**YOUR INSTRUCTIONS**
Scan the material below for every line with the string "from", and copy those lines.

**EXERCISE DATA**
*****

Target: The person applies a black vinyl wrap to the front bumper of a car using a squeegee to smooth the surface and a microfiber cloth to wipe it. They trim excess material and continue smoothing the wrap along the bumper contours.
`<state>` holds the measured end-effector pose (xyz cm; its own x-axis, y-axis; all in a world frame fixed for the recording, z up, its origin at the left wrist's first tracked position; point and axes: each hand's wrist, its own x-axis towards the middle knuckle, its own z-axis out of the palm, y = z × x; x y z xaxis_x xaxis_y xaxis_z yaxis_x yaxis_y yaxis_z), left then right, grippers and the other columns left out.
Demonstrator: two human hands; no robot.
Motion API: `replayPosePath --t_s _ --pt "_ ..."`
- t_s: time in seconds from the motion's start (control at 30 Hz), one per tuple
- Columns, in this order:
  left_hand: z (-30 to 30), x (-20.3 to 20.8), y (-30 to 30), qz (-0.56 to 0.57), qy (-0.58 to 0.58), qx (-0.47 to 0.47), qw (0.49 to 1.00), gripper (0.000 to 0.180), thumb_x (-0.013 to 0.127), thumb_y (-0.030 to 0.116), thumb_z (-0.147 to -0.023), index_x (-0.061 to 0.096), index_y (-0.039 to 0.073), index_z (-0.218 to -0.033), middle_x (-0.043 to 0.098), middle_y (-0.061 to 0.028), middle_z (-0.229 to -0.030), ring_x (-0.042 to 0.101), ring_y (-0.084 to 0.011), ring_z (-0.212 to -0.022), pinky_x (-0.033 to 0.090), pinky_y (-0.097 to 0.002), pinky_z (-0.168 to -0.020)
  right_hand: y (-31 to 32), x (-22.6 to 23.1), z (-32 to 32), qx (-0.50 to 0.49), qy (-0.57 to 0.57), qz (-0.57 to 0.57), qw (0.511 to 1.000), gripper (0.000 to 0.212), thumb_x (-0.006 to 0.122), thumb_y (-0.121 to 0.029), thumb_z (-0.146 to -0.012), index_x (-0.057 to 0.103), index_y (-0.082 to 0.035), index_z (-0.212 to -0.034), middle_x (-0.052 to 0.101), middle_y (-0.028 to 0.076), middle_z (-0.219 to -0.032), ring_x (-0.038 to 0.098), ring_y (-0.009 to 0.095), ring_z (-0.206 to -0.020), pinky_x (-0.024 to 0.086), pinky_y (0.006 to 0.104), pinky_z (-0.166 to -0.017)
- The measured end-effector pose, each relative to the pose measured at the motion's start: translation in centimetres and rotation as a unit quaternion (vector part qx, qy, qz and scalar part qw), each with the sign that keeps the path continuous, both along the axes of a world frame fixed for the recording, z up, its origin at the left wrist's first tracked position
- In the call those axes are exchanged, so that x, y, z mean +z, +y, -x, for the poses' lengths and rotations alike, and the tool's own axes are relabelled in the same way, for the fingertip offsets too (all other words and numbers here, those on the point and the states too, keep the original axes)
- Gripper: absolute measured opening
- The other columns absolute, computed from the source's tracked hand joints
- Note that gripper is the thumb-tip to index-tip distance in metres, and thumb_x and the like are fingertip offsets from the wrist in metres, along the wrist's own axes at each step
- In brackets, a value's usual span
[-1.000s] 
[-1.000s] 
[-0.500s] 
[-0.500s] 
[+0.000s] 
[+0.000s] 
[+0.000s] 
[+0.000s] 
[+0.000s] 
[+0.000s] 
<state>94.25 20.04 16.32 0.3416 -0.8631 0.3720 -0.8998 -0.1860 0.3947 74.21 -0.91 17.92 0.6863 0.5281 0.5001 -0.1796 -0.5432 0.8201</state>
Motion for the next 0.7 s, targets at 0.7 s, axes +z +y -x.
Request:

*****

**YOUR SOLUTION**
- t_s: time in seconds from the motion's start (control at 30 Hz), one per tuple
- The other columns absolute, computed from the source's tracked hand joints
- Note that gripper is the thumb-tip to index-tip distance in metres, and thumb_x and the like are fingertip offsets from the wrist in metres, along the wrist's own axes at each step

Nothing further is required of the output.